Public health in New York City, 2002-2007: Confronting epidemics of the modern era

Thomas R. Frieden, Mary T. Bassett, Lorna E. Thorpe, Thomas A. Farley

Research output: Contribution to journalArticle

Abstract

Long after the leading causes of death in the United States shifted from infectious diseases to chronic diseases, many public health agencies have not established effective policies and programmes to prevent current health problems. Starting in 2002, the New York City health department, an agency with a long history of innovation, undertook initiatives to address chronic disease prevention and control, as well as to modernize methods to address persistent health problems.
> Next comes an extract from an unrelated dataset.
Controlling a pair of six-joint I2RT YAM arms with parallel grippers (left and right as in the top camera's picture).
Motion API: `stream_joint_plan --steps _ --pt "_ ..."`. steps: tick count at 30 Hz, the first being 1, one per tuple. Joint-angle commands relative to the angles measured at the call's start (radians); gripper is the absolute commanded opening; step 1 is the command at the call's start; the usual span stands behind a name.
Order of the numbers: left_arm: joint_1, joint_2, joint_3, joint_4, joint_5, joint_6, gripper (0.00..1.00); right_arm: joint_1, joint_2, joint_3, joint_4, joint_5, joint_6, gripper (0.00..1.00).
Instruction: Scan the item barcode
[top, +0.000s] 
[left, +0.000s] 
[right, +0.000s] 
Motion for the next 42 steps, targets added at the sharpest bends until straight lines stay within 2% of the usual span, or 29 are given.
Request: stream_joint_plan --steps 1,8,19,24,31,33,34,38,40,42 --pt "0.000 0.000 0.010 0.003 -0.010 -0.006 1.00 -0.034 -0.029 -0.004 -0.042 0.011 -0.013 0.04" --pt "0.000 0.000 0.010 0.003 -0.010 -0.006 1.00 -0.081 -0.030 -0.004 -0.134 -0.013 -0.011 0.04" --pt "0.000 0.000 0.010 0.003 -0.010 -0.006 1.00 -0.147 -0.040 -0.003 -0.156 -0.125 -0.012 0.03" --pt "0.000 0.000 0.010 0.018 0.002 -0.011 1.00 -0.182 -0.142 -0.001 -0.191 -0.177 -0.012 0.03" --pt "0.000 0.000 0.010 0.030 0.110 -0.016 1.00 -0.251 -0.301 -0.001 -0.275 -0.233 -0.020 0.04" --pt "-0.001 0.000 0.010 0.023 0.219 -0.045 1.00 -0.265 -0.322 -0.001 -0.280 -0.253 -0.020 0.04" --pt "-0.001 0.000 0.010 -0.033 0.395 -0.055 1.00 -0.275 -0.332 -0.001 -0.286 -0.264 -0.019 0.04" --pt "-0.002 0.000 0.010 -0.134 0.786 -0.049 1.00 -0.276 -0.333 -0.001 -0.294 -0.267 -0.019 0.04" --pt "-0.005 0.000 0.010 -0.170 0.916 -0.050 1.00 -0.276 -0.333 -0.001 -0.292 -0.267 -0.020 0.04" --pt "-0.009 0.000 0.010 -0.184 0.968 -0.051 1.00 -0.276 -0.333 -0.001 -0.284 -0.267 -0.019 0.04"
All the initiatives relied on an expansive use of epidemiology; actions to prevent disease were based on policy change to create health-promoting environments as well as engagement with the health care system to improve its focus on prevention. Examples of policy-based initiatives are: a multi-component tobacco control programme that included a tax increase, a comprehensive smoke-free air law, hard-hitting anti-tobacco advertising and cessation services; elimination of trans fats from restaurants and a mandate that restaurants post-calorie information on menu boards. Examples of health care initiatives are public health 'detailing' to primary care providers, creation of a city-wide diabetes registry and development of a public health-oriented electronic health record. The infrastructure needed by local health departments to prevent chronic diseases and other modern health problems includes strong information technology systems, skilful epidemiology, expertise in communications using modern media, policy-making authority and, most importantly, political support.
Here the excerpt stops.